## BRIEF:
Out of the entries that follow, copy each line containing "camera".

==*==

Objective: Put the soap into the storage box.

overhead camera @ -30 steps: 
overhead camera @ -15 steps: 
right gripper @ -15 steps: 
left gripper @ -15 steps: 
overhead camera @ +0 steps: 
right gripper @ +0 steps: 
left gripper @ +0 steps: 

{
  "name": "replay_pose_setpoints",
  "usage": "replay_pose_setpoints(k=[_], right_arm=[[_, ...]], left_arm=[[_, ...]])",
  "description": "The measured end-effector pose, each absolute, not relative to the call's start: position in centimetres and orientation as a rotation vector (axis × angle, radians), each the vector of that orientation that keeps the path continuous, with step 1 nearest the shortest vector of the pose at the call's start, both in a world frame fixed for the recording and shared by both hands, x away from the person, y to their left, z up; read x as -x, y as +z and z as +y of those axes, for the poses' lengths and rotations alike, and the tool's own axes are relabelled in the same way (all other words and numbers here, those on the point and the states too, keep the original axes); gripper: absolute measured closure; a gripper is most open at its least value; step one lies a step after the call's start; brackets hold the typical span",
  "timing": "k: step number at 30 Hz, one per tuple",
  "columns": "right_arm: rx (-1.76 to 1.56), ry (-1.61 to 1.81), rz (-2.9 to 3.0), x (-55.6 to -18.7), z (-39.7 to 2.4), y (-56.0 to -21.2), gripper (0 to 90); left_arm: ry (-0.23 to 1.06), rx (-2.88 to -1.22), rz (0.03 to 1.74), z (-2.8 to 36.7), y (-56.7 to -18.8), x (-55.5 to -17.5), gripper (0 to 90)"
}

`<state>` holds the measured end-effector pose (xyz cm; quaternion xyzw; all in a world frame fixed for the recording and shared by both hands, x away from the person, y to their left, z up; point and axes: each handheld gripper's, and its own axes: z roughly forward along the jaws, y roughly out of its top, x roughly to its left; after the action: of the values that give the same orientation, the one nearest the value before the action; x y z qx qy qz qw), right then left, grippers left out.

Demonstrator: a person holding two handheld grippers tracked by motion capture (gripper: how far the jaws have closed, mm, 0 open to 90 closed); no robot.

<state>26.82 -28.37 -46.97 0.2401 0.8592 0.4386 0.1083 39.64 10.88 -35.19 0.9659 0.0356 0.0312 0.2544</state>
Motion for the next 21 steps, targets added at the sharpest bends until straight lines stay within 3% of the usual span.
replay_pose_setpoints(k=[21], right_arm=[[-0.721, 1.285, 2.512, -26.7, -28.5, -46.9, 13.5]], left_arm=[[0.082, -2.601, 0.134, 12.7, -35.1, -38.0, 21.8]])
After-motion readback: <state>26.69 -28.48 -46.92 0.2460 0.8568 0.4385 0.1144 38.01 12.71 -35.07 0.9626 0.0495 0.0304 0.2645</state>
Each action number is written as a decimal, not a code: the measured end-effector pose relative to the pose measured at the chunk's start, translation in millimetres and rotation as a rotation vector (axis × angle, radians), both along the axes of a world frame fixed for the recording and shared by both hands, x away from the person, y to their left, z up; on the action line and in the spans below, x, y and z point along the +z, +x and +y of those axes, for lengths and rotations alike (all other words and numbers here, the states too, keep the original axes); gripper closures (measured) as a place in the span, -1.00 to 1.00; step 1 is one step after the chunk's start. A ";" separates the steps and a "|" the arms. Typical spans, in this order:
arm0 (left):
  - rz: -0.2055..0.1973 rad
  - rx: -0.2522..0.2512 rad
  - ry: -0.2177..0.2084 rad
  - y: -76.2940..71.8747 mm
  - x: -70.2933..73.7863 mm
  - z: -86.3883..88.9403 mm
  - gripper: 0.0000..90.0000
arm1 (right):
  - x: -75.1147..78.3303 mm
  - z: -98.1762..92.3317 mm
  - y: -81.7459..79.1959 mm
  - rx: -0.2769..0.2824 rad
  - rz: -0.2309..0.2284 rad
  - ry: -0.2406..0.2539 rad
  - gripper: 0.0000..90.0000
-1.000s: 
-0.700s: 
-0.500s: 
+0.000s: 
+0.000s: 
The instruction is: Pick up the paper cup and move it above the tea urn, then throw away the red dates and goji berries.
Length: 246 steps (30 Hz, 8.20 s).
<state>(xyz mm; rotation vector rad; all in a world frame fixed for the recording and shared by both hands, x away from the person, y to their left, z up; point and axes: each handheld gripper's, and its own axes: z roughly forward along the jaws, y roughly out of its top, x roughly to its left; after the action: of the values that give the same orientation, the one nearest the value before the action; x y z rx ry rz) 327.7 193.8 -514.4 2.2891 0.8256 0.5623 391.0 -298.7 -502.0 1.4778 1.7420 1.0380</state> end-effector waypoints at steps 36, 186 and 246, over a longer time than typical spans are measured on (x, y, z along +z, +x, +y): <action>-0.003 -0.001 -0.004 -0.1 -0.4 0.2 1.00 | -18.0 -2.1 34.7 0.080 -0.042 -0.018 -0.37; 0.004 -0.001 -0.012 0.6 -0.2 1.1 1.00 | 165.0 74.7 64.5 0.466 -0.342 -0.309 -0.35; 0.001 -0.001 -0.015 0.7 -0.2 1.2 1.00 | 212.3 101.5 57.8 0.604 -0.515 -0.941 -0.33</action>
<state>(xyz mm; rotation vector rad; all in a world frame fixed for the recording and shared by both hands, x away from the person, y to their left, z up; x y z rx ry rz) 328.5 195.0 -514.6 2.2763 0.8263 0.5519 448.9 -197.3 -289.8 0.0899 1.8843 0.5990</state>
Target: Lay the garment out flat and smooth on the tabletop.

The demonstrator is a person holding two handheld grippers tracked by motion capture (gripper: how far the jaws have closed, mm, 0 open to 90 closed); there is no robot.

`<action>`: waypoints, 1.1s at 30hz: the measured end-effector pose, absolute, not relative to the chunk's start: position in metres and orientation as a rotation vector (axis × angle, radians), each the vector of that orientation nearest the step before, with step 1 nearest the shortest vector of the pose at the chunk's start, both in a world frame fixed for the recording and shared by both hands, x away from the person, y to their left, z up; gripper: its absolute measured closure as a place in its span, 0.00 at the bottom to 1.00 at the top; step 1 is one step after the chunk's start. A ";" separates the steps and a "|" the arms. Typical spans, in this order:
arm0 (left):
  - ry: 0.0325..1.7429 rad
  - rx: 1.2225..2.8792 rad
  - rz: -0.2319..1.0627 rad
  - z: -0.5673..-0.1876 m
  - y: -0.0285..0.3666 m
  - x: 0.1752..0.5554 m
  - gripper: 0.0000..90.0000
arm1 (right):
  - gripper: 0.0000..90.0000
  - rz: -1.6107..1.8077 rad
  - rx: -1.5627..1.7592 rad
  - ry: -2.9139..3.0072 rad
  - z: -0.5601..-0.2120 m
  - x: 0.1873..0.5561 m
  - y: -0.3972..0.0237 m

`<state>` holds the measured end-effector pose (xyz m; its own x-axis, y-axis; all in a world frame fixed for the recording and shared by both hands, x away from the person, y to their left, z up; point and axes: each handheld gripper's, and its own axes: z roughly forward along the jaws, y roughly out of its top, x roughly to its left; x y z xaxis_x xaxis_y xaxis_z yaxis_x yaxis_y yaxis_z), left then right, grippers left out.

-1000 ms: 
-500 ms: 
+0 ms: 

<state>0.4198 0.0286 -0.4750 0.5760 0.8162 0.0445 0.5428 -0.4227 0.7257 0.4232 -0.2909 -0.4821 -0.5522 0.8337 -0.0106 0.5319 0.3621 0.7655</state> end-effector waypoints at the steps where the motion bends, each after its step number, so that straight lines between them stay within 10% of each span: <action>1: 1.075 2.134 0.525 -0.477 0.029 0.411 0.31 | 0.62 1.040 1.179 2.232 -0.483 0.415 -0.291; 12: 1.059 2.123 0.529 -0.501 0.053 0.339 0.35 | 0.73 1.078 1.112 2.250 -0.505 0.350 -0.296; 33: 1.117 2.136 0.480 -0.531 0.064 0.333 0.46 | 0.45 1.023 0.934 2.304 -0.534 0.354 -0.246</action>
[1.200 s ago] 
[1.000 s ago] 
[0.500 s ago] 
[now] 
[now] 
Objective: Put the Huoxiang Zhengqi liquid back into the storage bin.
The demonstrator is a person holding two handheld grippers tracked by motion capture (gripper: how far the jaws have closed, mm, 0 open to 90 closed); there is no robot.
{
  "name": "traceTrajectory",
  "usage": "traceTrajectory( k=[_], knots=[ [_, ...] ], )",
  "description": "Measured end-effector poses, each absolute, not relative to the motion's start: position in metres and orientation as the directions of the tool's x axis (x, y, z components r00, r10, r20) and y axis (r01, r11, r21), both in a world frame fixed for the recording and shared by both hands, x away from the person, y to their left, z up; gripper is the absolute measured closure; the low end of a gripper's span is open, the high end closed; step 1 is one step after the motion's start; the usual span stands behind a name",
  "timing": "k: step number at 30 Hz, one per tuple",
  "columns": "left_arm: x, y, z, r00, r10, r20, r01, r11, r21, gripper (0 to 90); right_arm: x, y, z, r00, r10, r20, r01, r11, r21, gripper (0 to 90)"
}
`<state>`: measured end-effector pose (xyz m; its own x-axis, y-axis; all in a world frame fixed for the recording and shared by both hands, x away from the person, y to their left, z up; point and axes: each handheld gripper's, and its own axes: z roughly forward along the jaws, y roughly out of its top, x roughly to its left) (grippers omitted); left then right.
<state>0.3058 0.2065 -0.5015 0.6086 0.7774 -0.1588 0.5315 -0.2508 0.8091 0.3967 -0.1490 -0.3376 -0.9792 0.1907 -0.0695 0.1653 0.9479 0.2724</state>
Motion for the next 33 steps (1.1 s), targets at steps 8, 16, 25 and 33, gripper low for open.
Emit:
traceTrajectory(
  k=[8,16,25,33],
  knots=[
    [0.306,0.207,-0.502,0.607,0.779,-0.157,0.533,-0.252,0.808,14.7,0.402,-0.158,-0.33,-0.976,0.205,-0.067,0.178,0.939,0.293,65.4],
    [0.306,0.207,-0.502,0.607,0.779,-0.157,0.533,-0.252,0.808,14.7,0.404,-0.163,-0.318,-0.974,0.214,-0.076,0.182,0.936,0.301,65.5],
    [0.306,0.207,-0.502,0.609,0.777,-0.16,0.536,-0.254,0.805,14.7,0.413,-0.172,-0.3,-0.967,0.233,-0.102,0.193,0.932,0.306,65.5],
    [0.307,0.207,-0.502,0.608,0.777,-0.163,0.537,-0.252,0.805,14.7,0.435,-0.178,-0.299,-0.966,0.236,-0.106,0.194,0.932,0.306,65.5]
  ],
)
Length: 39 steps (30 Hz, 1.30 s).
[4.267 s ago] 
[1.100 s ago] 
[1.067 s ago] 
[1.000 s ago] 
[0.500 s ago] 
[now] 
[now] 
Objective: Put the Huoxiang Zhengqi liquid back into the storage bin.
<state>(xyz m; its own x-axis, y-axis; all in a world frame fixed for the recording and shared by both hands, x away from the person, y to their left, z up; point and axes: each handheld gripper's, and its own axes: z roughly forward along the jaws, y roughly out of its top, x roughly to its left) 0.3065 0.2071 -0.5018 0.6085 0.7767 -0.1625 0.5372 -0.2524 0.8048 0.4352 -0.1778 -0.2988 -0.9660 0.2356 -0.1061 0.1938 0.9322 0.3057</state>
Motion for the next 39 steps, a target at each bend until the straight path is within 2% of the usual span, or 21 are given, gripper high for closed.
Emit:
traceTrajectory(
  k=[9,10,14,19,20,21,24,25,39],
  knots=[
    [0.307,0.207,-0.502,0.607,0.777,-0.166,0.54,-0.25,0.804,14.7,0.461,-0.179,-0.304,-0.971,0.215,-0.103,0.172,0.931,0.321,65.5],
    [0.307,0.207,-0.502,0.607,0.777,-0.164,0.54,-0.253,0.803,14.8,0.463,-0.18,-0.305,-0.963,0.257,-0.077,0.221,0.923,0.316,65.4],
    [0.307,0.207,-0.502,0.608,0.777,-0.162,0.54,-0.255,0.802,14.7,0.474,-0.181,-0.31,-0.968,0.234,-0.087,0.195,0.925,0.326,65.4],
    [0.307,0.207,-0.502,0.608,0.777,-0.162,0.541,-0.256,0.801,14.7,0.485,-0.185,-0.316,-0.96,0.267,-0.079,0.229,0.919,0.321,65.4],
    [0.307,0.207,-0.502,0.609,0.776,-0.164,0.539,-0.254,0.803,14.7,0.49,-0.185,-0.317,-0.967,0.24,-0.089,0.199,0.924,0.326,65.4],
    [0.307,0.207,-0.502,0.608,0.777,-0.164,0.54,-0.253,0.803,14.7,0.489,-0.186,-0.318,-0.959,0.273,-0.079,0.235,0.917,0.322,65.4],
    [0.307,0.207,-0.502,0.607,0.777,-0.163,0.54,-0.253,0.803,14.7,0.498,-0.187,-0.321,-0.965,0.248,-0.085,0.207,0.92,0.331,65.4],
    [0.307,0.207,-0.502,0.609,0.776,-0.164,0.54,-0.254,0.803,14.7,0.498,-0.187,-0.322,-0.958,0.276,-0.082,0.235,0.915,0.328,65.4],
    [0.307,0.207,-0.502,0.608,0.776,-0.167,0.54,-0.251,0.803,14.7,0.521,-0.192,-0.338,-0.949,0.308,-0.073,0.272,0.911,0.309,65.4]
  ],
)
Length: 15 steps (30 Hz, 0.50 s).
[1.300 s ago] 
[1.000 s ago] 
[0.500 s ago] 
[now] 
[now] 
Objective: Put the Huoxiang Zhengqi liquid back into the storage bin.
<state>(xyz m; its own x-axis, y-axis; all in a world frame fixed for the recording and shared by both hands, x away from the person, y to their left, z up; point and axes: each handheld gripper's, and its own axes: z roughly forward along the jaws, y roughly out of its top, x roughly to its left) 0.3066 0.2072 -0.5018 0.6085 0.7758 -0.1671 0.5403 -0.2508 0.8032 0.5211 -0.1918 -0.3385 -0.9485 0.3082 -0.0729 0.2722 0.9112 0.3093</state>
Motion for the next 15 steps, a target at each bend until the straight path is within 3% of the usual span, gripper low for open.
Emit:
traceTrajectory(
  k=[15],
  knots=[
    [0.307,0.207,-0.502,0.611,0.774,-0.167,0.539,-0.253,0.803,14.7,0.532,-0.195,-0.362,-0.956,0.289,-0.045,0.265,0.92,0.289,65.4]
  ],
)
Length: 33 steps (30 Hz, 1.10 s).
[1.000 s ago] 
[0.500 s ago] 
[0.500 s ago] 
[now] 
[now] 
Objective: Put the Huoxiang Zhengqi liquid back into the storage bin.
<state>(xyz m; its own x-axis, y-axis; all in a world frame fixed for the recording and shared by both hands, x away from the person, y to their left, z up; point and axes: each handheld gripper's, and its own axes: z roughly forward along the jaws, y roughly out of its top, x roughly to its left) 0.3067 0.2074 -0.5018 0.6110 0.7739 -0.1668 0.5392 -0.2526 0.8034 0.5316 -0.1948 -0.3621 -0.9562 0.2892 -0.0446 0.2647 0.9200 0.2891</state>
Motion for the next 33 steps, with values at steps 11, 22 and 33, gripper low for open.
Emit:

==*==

## RESPONSE TO THIS TASK:
overhead camera @ -30 steps: 
overhead camera @ -15 steps: 
overhead camera @ +0 steps: 

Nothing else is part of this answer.